- Born: 23 May 1936 Fort Portal, Uganda
- Died: 19 November 2020 (aged 84) McLean, Virginia, United States
- Occupation: Economist
- Years active: 1966–2009
- Known for: Integrity
- Title: Former Governor of Bank of Uganda (1979 - 1980)

= Gideon Nkojo =

Ugandan economist (1936–2020)

Gedion B. Nkojo Atwoki, commonly known as Gedion Nkojo (23 May 1936 – 19 November 2020), was a Ugandan economist, who served as the governor of the Bank of Uganda, the national central bank and banking regulator, from May 1979 until his resignation in September 1980.

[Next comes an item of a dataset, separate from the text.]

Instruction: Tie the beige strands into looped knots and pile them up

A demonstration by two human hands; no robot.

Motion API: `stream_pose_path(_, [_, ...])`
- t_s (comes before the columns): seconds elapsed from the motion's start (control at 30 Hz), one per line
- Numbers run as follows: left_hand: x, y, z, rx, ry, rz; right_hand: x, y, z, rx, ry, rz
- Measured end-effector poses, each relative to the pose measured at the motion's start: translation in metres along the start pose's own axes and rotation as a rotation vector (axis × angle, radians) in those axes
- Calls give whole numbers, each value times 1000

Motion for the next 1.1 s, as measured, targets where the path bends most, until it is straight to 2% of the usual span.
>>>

==Background and education==
Nkojo was born on 23 May 1936. He was the son of the late Hosea (Yosiya) Nkojo, who at one time was the Prime Minister Tooro Kingdom.

==Career==
Nkojo's career at the World Bank stretches over many decades, before and after his tenure as Governor of Bank of Uganda. Among his many assignments, he worked as the World Bank representative to various counties, including Kenya, Zambia and Zimbabwe.

In May 1979, president Yusuf Lule appointed him as Governor of Uganda's Central Bank. He continued to serve in that role, when Godfrey Binaisa replaced Yusuf Lule as president. One of the ministers in Binaisa's cabinet approached Nkojo and asked for a fraudulent withdrawal of a large sum of money. Nkojo refused. When the minister persisted, Nkojo resigned and returned to the World Bank, in Washington, DC.

Nkojo is credited with the "restructuring of the Central Bank from the economic crisis that hit Uganda during Idi Amin's.." reign. He persuaded the international community to work with the new administration in Kampala, to rehabilitate the country after Amin was deposed.

Gideon Nkojo has been described in Ugandan media, as "one of the most incorruptible Ugandan technocrats".

==Other considerations==
From 2003 until 2009, Nkojo was the Patron of Tooro Youth Platform for Action (Engabu Za Tooro), a community self-help development platform.